Kenya's Interior Ministry has said the refugees living in camps in Dadaab in the east of the country and Kakuma in the northwest will be repatriated to their countries of origin or to third-party countries for resettlement between November and next May.
"People who already live on the edge of death will most certainly die if the world doesn't respond immediately to this pending crisis," said Brewer, whose humanitarian organization serves the physical and spiritual needs of people in impoverished communities around the world.
"I know first hand the suffering of these desperate people," he added. "I have sat with them in their tents, I have wept with widows and children whose husbands and fathers have died in conflicts they didn't choose, and I've looked in the weary eyes of future generations whose opportunity and whose hope have been confined hopelessly to a tent in the middle of the desert."
Kenya has threatened to close down refugee camps also in the past and used the issue for political advantage during elections, but this time authorities have gone ahead and dissolved the Department of Refugee Affairs and formed a task force to manage the closure of the camp in Dadaab, which is the largest in the world housing around 350,000 people.

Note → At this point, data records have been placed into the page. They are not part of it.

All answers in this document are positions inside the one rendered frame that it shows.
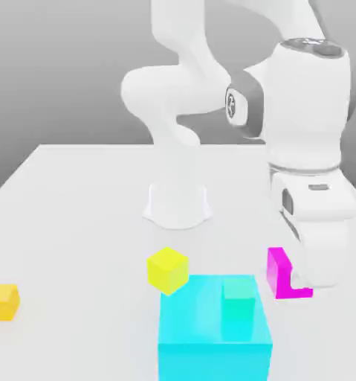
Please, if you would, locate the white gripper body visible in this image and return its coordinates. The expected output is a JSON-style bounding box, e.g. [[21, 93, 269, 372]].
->
[[279, 210, 350, 289]]

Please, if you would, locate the small magenta cube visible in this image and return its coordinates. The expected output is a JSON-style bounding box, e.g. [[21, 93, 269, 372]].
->
[[265, 246, 314, 301]]

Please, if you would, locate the small teal cube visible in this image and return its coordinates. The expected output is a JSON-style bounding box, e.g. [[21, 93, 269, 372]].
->
[[220, 276, 257, 344]]

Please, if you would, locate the small yellow cube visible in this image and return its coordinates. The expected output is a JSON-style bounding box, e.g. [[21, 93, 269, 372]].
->
[[146, 246, 190, 296]]

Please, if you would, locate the small orange cube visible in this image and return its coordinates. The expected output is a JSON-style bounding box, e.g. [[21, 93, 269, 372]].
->
[[0, 284, 22, 323]]

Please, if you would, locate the large cyan box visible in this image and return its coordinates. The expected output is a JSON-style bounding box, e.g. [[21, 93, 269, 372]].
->
[[157, 274, 274, 381]]

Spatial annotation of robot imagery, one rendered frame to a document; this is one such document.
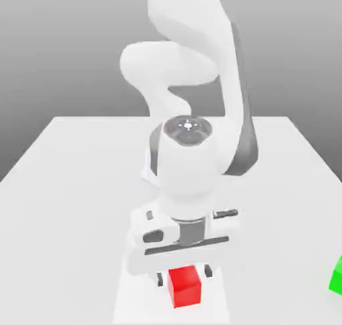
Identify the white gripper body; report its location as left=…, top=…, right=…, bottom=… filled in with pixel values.
left=124, top=235, right=234, bottom=277

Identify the small red cube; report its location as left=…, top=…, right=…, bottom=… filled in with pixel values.
left=167, top=264, right=202, bottom=309

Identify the small green cube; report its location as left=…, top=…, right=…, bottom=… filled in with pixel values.
left=328, top=255, right=342, bottom=296

"We commend Kenya for all it has done till now with what has – at times – been dismal support from the international community," Brewer said. "Perhaps Kenyan officials would not feel compelled to take such drastic action if the international community were to provide more support to humanitarian and security services?"
Kenya's Interior Ministry claims that the Somalia-based terror group al Shabaab is using the refugee camps for terror attacks, including the one at Westgate Mall in September 2013.

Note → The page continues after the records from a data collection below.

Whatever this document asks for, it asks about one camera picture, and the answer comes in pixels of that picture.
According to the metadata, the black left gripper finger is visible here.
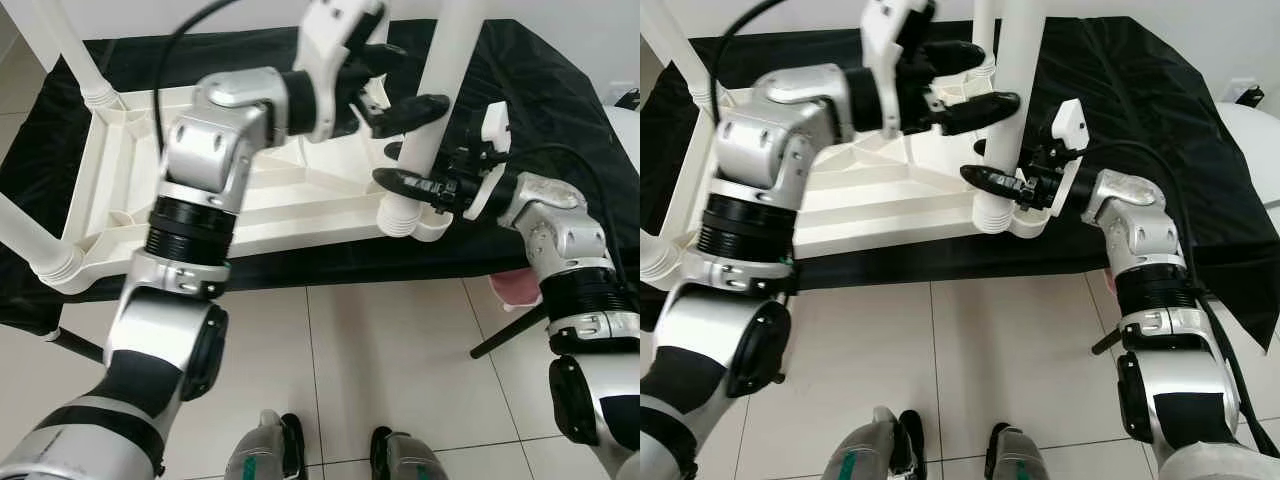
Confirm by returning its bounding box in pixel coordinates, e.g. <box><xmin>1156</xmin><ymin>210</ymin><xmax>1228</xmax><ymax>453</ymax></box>
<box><xmin>935</xmin><ymin>90</ymin><xmax>1022</xmax><ymax>138</ymax></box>
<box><xmin>368</xmin><ymin>93</ymin><xmax>452</xmax><ymax>140</ymax></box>
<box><xmin>348</xmin><ymin>42</ymin><xmax>407</xmax><ymax>83</ymax></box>
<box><xmin>915</xmin><ymin>40</ymin><xmax>987</xmax><ymax>83</ymax></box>

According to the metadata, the white plastic table leg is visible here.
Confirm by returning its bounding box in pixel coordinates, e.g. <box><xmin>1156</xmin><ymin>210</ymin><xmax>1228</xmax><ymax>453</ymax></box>
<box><xmin>972</xmin><ymin>0</ymin><xmax>1001</xmax><ymax>81</ymax></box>
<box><xmin>33</xmin><ymin>0</ymin><xmax>123</xmax><ymax>111</ymax></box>
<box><xmin>640</xmin><ymin>238</ymin><xmax>676</xmax><ymax>291</ymax></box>
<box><xmin>640</xmin><ymin>0</ymin><xmax>721</xmax><ymax>111</ymax></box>
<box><xmin>378</xmin><ymin>0</ymin><xmax>488</xmax><ymax>239</ymax></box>
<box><xmin>972</xmin><ymin>0</ymin><xmax>1048</xmax><ymax>234</ymax></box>
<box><xmin>0</xmin><ymin>190</ymin><xmax>86</xmax><ymax>283</ymax></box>

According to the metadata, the white plastic table top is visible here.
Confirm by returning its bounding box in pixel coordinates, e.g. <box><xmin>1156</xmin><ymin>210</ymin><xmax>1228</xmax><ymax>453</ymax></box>
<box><xmin>640</xmin><ymin>80</ymin><xmax>1051</xmax><ymax>291</ymax></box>
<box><xmin>45</xmin><ymin>82</ymin><xmax>453</xmax><ymax>296</ymax></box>

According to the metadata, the black tablecloth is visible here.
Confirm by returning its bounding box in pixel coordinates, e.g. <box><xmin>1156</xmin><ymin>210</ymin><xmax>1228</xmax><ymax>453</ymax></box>
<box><xmin>0</xmin><ymin>18</ymin><xmax>640</xmax><ymax>336</ymax></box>
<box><xmin>640</xmin><ymin>15</ymin><xmax>1280</xmax><ymax>351</ymax></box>

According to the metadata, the grey robot left leg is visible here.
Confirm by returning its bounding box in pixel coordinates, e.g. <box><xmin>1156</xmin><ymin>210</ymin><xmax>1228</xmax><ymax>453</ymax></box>
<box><xmin>825</xmin><ymin>405</ymin><xmax>927</xmax><ymax>480</ymax></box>
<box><xmin>225</xmin><ymin>410</ymin><xmax>307</xmax><ymax>480</ymax></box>

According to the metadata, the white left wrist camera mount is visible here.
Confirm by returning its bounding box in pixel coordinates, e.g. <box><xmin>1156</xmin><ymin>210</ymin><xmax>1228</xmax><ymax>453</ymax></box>
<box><xmin>858</xmin><ymin>0</ymin><xmax>938</xmax><ymax>138</ymax></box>
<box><xmin>295</xmin><ymin>0</ymin><xmax>388</xmax><ymax>143</ymax></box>

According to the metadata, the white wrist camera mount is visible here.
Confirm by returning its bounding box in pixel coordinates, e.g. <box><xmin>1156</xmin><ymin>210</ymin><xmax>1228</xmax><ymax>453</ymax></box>
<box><xmin>858</xmin><ymin>0</ymin><xmax>938</xmax><ymax>138</ymax></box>
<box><xmin>1045</xmin><ymin>97</ymin><xmax>1089</xmax><ymax>216</ymax></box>
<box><xmin>463</xmin><ymin>100</ymin><xmax>512</xmax><ymax>221</ymax></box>
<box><xmin>295</xmin><ymin>0</ymin><xmax>388</xmax><ymax>143</ymax></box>

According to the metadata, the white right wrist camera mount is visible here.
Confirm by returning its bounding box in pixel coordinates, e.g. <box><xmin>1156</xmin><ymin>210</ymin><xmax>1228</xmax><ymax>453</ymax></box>
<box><xmin>1045</xmin><ymin>97</ymin><xmax>1089</xmax><ymax>216</ymax></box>
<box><xmin>463</xmin><ymin>100</ymin><xmax>512</xmax><ymax>221</ymax></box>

"I will tell you for a fact, the people who carried out the terror attacks at Westgate, several of them were traced either through phone calls or through various contacts — intelligence — to refugee camps in Dadaab," spokesman Mwenda Njoka said, according to Voice of America.
Human Rights Watch senior refugee researcher Gerry Simpson disagrees.
"There's not a single shred of evidence that any registered Somali refugees in Kenya have been behind any attacks in Kenya," he was quoted as saying. "So far, not a single Somalia refugee has been charged with or convicted of any such offense. In the case of the attack on the Westgate Mall in Nairobi, and the Garissa attack in northeast Kenya last year, Somali nationals have been charged with those offenses, but they are known to have come in directly from Somalia, and were not registered refugees."
Whatever the reason behind Kenya's decision, Brewer says "the world has to awaken to the fact that we now have more refugees than any time in history, and that these vulnerable people, especially women and children, are the responsibility of us all."